:: REQUIRED ACTION ::
In the listing below, which lines contain the string "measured"? Copy them all.

--- MATERIAL PROVIDED Enclosed Below ---

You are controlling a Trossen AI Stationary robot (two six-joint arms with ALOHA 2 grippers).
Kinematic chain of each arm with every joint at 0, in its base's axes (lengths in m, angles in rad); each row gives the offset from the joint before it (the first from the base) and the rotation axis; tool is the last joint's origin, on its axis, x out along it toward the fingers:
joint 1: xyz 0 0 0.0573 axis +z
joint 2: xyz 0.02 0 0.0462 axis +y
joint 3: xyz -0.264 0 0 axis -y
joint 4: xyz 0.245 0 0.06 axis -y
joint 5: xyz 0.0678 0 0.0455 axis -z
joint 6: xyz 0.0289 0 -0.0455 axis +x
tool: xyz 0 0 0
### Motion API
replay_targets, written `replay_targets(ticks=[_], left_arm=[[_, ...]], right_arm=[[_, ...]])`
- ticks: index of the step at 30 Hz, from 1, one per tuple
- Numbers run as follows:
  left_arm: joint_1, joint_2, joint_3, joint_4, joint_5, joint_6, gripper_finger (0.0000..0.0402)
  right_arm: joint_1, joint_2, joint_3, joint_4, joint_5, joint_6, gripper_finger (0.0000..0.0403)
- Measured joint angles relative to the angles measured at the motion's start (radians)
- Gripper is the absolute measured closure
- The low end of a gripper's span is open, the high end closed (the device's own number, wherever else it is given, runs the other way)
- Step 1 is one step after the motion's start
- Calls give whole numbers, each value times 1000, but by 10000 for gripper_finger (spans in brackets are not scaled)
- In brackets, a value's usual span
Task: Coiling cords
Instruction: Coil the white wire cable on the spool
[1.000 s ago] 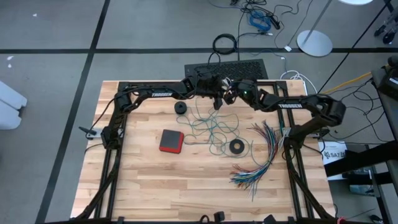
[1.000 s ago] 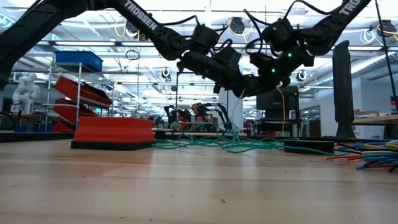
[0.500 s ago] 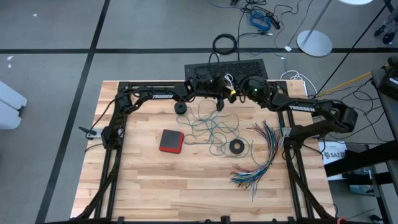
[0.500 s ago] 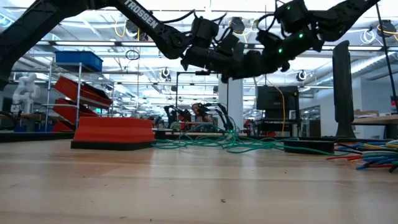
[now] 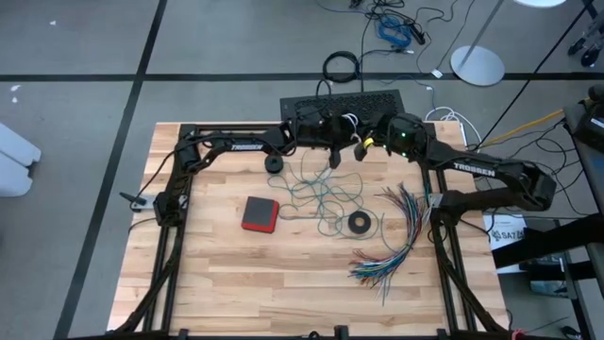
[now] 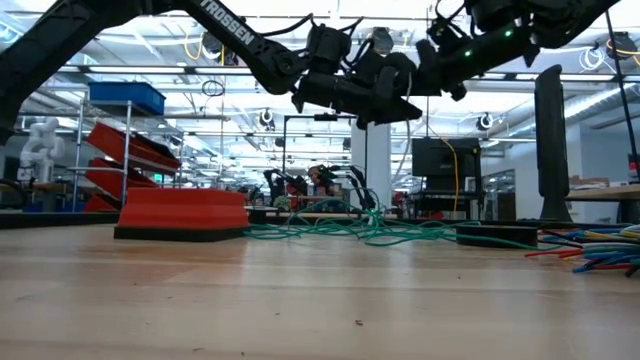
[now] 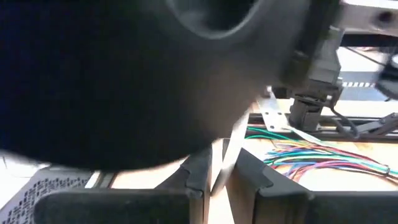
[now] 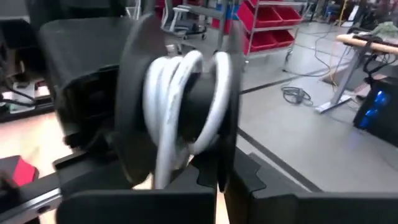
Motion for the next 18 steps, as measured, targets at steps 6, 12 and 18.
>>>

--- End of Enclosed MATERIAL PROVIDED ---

:: PROBLEM SOLUTION ::
- Measured joint angles relative to the angles measured at the motion's start (radians)
- Gripper is the absolute measured closure
Motion for the next 18 steps, as measured, targets at steps 6, 12 and 18.

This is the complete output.